*** Block opens ***

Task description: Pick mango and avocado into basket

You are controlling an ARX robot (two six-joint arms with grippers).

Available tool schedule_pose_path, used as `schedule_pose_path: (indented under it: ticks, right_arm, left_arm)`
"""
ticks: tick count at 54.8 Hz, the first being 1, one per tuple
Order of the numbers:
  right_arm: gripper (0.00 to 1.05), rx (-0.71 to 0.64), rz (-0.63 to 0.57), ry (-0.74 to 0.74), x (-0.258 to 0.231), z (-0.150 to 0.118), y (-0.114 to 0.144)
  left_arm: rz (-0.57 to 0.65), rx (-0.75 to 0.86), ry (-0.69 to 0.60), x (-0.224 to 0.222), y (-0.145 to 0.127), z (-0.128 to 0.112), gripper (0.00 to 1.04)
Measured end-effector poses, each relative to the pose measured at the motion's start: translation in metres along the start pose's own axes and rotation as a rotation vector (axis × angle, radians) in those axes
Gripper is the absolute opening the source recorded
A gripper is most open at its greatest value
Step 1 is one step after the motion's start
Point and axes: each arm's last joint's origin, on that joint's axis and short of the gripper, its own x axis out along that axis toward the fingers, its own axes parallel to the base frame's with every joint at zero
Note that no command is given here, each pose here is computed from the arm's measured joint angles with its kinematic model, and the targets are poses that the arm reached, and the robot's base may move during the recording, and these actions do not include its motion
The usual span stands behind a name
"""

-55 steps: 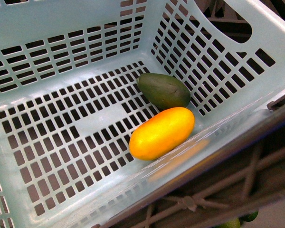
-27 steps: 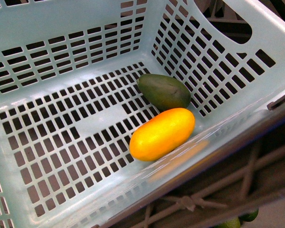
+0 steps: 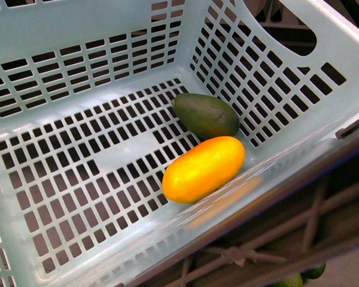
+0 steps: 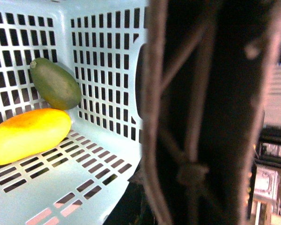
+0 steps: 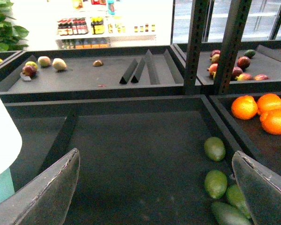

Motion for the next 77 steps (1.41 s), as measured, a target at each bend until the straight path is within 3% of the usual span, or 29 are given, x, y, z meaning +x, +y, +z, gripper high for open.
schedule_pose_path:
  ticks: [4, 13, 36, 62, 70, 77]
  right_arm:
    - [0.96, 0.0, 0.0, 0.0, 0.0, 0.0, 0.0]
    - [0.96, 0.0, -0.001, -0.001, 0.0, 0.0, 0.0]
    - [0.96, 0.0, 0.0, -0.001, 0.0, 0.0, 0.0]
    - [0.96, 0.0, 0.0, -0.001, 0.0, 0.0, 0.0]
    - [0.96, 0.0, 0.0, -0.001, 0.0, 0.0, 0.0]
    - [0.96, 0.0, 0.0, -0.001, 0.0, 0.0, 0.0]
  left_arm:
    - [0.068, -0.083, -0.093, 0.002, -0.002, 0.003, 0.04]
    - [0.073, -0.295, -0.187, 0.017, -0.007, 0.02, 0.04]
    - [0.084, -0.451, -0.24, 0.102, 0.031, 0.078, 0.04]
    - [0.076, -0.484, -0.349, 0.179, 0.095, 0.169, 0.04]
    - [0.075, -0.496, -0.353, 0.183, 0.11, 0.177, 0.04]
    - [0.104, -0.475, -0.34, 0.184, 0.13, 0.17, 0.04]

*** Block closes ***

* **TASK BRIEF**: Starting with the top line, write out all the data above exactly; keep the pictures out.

* **ANSWER TO THE EXERCISE**:
Task description: Pick mango and avocado into basket

You are controlling an ARX robot (two six-joint arms with grippers).

Available tool schedule_pose_path, used as `schedule_pose_path: (indented under it: ticks, right_arm, left_arm)`
"""
ticks: tick count at 54.8 Hz, the first being 1, one per tuple
Order of the numbers:
  right_arm: gripper (0.00 to 1.05), rx (-0.71 to 0.64), rz (-0.63 to 0.57), ry (-0.74 to 0.74), x (-0.258 to 0.231), z (-0.150 to 0.118), y (-0.114 to 0.144)
  left_arm: rz (-0.57 to 0.65), rx (-0.75 to 0.86), ry (-0.69 to 0.60), x (-0.224 to 0.222), y (-0.145 to 0.127), z (-0.128 to 0.112), gripper (0.00 to 1.04)
Measured end-effector poses, each relative to the pose measured at the motion's start: translation in metres along the start pose's own axes and rotation as a rotation vector (axis × angle, radians) in those axes
Gripper is the absolute opening the source recorded
A gripper is most open at its greatest value
Step 1 is one step after the motion's start
Point and axes: each arm's last joint's origin, on that joint's axis and short of the gripper, its own x axis out along that axis toward the fingers, its own axes parallel to the base frame's with every joint at zero
Note that no command is given here, each pose here is computed from the arm's measured joint angles with its kinematic model, and the targets are poses that the arm reached, and the robot's base may move during the recording, and these actions do not include its motion
The usual span stands behind a name
"""

-55 steps: 
-27 steps: 
+0 steps: 
+0 steps: 
+0 steps: 

Motion for the next 77 steps (1.41 s), as measured, a target at each bend until the straight path is within 3% of the usual span, or 29 are given, x, y, z meaning +x, +y, +z, gripper high for open.
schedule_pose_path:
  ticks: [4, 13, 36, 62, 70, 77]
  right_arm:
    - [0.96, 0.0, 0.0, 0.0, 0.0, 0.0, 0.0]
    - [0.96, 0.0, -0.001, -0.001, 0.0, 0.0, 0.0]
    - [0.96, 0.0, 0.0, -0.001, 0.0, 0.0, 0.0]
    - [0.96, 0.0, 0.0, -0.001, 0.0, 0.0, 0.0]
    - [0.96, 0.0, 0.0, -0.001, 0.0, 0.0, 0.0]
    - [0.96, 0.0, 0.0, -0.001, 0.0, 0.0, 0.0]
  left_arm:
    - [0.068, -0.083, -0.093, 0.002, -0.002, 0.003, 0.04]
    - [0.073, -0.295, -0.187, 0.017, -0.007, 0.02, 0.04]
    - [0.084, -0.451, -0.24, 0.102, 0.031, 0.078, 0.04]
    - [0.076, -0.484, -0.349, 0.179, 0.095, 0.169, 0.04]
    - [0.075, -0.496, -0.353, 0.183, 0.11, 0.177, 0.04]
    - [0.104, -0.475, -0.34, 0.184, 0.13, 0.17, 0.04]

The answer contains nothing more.